Task prompt:
Copy the data below exactly, but not the pictures it contains.

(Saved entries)
····················
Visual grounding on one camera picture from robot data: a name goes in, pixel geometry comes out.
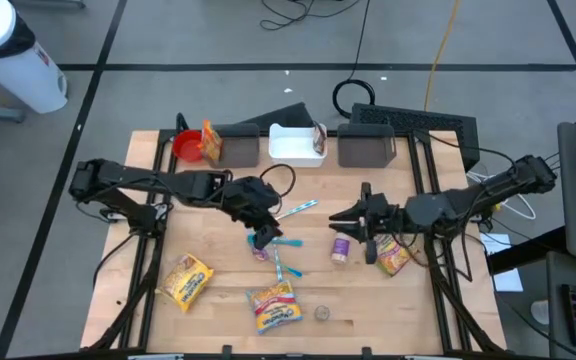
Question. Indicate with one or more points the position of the black slanted panel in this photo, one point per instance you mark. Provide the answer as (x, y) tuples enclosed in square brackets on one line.
[(288, 117)]

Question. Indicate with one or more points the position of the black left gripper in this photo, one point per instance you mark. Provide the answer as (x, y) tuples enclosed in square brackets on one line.
[(250, 200)]

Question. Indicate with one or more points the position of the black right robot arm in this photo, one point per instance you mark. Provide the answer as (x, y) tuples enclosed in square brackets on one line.
[(493, 187)]

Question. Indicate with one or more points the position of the dark grey bin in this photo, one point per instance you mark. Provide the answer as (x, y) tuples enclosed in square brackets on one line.
[(240, 147), (366, 147)]

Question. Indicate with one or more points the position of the white plastic bin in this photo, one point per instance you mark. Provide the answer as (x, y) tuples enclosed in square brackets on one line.
[(293, 147)]

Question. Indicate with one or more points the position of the green yellow ramen packet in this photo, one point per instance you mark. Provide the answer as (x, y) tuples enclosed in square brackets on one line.
[(395, 257)]

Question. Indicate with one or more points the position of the purple label spice shaker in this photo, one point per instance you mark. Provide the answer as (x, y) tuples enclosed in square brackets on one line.
[(341, 250)]

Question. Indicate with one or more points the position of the black table edge clamp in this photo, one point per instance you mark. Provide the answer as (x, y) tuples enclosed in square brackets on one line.
[(226, 351), (366, 352)]

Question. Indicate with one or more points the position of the red bowl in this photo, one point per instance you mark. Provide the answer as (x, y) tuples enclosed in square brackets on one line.
[(187, 146)]

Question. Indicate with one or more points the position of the teal plastic spoon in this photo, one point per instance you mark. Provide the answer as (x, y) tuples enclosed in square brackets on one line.
[(290, 242)]

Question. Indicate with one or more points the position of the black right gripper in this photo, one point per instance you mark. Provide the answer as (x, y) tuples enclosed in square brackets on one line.
[(385, 215)]

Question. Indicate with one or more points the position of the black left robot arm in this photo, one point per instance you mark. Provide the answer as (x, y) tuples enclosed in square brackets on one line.
[(133, 175)]

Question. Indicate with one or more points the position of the orange snack bag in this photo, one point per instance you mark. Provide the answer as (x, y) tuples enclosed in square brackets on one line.
[(211, 142)]

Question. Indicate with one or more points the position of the white paper sheet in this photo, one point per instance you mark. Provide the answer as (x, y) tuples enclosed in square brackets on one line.
[(508, 282)]

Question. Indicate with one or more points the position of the grey metal corner bracket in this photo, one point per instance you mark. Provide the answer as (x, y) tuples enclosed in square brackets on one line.
[(162, 212)]

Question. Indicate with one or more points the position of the black table frame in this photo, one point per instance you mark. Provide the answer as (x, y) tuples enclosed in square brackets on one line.
[(153, 260)]

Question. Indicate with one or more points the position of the white trash can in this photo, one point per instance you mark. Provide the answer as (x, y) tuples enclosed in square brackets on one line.
[(13, 75)]

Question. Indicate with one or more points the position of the blue striped ramen packet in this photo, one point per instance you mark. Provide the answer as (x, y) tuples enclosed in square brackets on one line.
[(273, 307)]

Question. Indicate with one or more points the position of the white computer mouse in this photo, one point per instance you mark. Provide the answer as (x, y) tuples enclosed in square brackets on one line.
[(540, 312)]

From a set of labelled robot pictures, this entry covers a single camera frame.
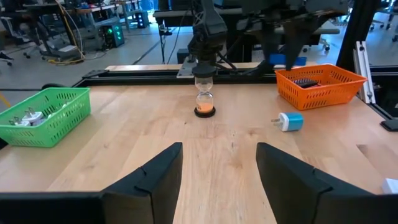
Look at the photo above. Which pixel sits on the orange plastic basket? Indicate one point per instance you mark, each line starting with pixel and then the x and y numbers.
pixel 326 93

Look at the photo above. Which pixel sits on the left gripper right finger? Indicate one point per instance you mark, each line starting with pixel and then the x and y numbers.
pixel 295 193

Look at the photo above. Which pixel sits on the blue white USB charger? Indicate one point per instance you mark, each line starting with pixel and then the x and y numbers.
pixel 293 122

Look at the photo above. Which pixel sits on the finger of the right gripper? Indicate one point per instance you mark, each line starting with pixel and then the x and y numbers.
pixel 270 40
pixel 295 40

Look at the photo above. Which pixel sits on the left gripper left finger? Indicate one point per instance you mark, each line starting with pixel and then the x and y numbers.
pixel 149 193

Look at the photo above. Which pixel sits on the computer with green lights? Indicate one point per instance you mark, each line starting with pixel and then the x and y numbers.
pixel 113 35

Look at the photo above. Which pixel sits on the white rectangular box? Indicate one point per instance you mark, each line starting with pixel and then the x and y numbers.
pixel 391 186

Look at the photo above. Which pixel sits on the green plastic basket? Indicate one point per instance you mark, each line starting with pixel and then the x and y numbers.
pixel 62 124

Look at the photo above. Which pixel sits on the orange sand hourglass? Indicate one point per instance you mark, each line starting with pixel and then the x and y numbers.
pixel 204 107

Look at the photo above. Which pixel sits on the black table bracket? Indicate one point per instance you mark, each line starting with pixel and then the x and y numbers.
pixel 390 125

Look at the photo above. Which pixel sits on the blue rectangular box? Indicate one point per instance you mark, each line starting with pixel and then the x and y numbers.
pixel 276 59

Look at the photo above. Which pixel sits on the purple white USB charger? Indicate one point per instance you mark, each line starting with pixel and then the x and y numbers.
pixel 18 122

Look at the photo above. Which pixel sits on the grey office chair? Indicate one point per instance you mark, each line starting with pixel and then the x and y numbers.
pixel 325 31

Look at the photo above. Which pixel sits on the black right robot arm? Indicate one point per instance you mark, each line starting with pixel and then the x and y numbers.
pixel 208 28

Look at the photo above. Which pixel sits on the black digital clock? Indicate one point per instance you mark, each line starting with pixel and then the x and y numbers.
pixel 306 83

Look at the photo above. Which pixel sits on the silver aluminium extrusion bar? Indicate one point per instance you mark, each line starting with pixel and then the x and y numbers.
pixel 363 71

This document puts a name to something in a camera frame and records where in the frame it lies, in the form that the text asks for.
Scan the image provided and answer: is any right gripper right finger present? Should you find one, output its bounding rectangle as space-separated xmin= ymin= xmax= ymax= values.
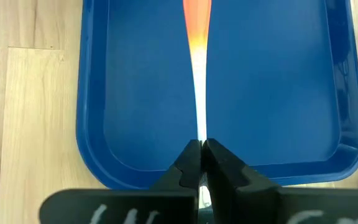
xmin=202 ymin=138 xmax=358 ymax=224

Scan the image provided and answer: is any fork with orange-white handle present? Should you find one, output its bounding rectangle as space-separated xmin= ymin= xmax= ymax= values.
xmin=183 ymin=0 xmax=213 ymax=209

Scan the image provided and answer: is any blue plastic serving tray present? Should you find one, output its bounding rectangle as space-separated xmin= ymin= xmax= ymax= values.
xmin=75 ymin=0 xmax=358 ymax=190

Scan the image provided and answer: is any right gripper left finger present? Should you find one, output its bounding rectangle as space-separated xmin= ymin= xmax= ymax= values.
xmin=39 ymin=139 xmax=203 ymax=224

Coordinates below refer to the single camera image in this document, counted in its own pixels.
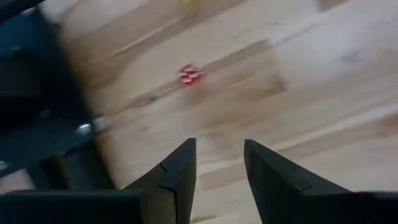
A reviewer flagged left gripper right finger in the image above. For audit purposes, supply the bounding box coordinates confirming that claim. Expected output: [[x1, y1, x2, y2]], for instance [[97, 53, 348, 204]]
[[244, 139, 351, 224]]

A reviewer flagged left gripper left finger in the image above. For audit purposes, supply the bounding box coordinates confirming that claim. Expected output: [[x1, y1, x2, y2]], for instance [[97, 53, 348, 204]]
····················
Finished exercise:
Visual grounding on one camera picture from robot data: a name goes in, pixel geometry comes out.
Question. Indicate with one or more points the position of the black slanted panel in this photo, one point per instance you mark. Provide the answer as (x, y) tuples enclosed in square brackets on one line.
[(288, 117)]

Question. Indicate with one or more points the position of the black left gripper in this photo, one point per instance you mark. Provide the answer as (x, y) tuples enclosed in square brackets on one line.
[(250, 200)]

Question. Indicate with one or more points the position of the black right robot arm in this photo, one point per instance you mark. Provide the answer as (x, y) tuples enclosed in square brackets on one line.
[(493, 187)]

Question. Indicate with one or more points the position of the dark grey bin in this photo, one point per instance you mark. Provide the answer as (x, y) tuples enclosed in square brackets on one line.
[(240, 147), (366, 147)]

Question. Indicate with one or more points the position of the white plastic bin in this photo, one point per instance you mark. Provide the answer as (x, y) tuples enclosed in square brackets on one line.
[(293, 147)]

Question. Indicate with one or more points the position of the green yellow ramen packet in this photo, one point per instance you mark. Provide the answer as (x, y) tuples enclosed in square brackets on one line.
[(395, 257)]

Question. Indicate with one or more points the position of the purple label spice shaker in this photo, one point per instance you mark. Provide the answer as (x, y) tuples enclosed in square brackets on one line.
[(341, 250)]

Question. Indicate with one or more points the position of the black table edge clamp in this photo, one point per instance you mark. Provide the answer as (x, y) tuples enclosed in square brackets on one line.
[(226, 351), (366, 352)]

Question. Indicate with one or more points the position of the red bowl in this photo, one point per instance you mark. Provide the answer as (x, y) tuples enclosed in square brackets on one line.
[(187, 146)]

Question. Indicate with one or more points the position of the teal plastic spoon in this photo, one point per instance you mark. Provide the answer as (x, y) tuples enclosed in square brackets on one line.
[(290, 242)]

Question. Indicate with one or more points the position of the black right gripper in this photo, one point per instance you mark. Provide the answer as (x, y) tuples enclosed in square brackets on one line.
[(385, 215)]

Question. Indicate with one or more points the position of the black left robot arm in this photo, one point per instance you mark. Provide the answer as (x, y) tuples enclosed in square brackets on one line.
[(133, 175)]

Question. Indicate with one or more points the position of the orange snack bag in this photo, one point per instance you mark. Provide the answer as (x, y) tuples enclosed in square brackets on one line.
[(211, 142)]

Question. Indicate with one or more points the position of the white paper sheet in this photo, one point per instance you mark. Provide the answer as (x, y) tuples enclosed in square brackets on one line.
[(508, 282)]

Question. Indicate with one or more points the position of the grey metal corner bracket in this photo, one point per instance you mark. Provide the answer as (x, y) tuples enclosed in square brackets on one line.
[(162, 212)]

Question. Indicate with one or more points the position of the black table frame in this photo, one point per instance you mark. Provide the answer as (x, y) tuples enclosed in square brackets on one line.
[(153, 260)]

Question. Indicate with one or more points the position of the white trash can in this photo, one point per instance you mark. Provide the answer as (x, y) tuples enclosed in square brackets on one line.
[(13, 75)]

Question. Indicate with one or more points the position of the blue striped ramen packet in this photo, one point per instance you mark. Provide the answer as (x, y) tuples enclosed in square brackets on one line.
[(273, 307)]

Question. Indicate with one or more points the position of the white computer mouse in this photo, one point per instance you mark. Provide the answer as (x, y) tuples enclosed in square brackets on one line.
[(540, 312)]

From a set of labelled robot pictures, this entry covers a single camera frame.
Look at the photo above. Which pixel sits on the orange plastic basket? Indicate one point per instance you mark, each line starting with pixel and then the x and y numbers.
pixel 326 93

Look at the photo above. Which pixel sits on the left gripper right finger? Indicate one point per instance you mark, each line starting with pixel and then the x and y numbers.
pixel 295 193

Look at the photo above. Which pixel sits on the blue white USB charger? Indicate one point per instance you mark, each line starting with pixel and then the x and y numbers.
pixel 293 122

Look at the photo above. Which pixel sits on the finger of the right gripper? Indicate one point per instance you mark, each line starting with pixel and then the x and y numbers.
pixel 270 40
pixel 295 40

Look at the photo above. Which pixel sits on the left gripper left finger? Indicate one point per instance you mark, each line starting with pixel and then the x and y numbers.
pixel 149 193

Look at the photo above. Which pixel sits on the computer with green lights? Indicate one point per instance you mark, each line starting with pixel and then the x and y numbers.
pixel 113 35

Look at the photo above. Which pixel sits on the white rectangular box? Indicate one point per instance you mark, each line starting with pixel and then the x and y numbers.
pixel 391 186

Look at the photo above. Which pixel sits on the green plastic basket? Indicate one point per instance you mark, each line starting with pixel and then the x and y numbers.
pixel 62 124

Look at the photo above. Which pixel sits on the orange sand hourglass? Indicate one point per instance you mark, each line starting with pixel and then the x and y numbers.
pixel 204 107

Look at the photo above. Which pixel sits on the black table bracket? Indicate one point per instance you mark, each line starting with pixel and then the x and y numbers.
pixel 390 125

Look at the photo above. Which pixel sits on the blue rectangular box? Indicate one point per instance you mark, each line starting with pixel and then the x and y numbers.
pixel 276 59

Look at the photo above. Which pixel sits on the purple white USB charger? Indicate one point per instance you mark, each line starting with pixel and then the x and y numbers.
pixel 18 122

Look at the photo above. Which pixel sits on the grey office chair? Indicate one point per instance you mark, each line starting with pixel and then the x and y numbers.
pixel 325 31

Look at the photo above. Which pixel sits on the black right robot arm? Indicate one point per instance you mark, each line starting with pixel and then the x and y numbers.
pixel 208 28

Look at the photo above. Which pixel sits on the black digital clock? Indicate one point per instance you mark, each line starting with pixel and then the x and y numbers.
pixel 306 83

Look at the photo above. Which pixel sits on the silver aluminium extrusion bar? Indicate one point per instance you mark, each line starting with pixel and then the x and y numbers.
pixel 363 71

This document puts a name to something in a camera frame and records where in the frame it lies, in the form that the text asks for.
Scan the image provided and answer: is any right gripper right finger present? Should you find one, output its bounding rectangle as space-separated xmin= ymin= xmax= ymax= values.
xmin=202 ymin=138 xmax=358 ymax=224

Scan the image provided and answer: is any fork with orange-white handle present? Should you find one, output its bounding rectangle as space-separated xmin= ymin= xmax= ymax= values.
xmin=183 ymin=0 xmax=213 ymax=209

Scan the image provided and answer: is any blue plastic serving tray present? Should you find one, output its bounding rectangle as space-separated xmin= ymin= xmax= ymax= values.
xmin=75 ymin=0 xmax=358 ymax=190

Scan the image provided and answer: is any right gripper left finger present? Should you find one, output its bounding rectangle as space-separated xmin= ymin= xmax= ymax= values.
xmin=39 ymin=139 xmax=203 ymax=224

Coordinates below refer to the single camera image in this document, counted in its own pixels.
A reviewer flagged left gripper right finger in the image above. For audit purposes, supply the bounding box coordinates confirming that claim. Expected output: [[x1, y1, x2, y2]], for instance [[97, 53, 348, 204]]
[[244, 139, 351, 224]]

A reviewer flagged left gripper left finger in the image above. For audit purposes, supply the bounding box coordinates confirming that claim. Expected output: [[x1, y1, x2, y2]], for instance [[97, 53, 348, 204]]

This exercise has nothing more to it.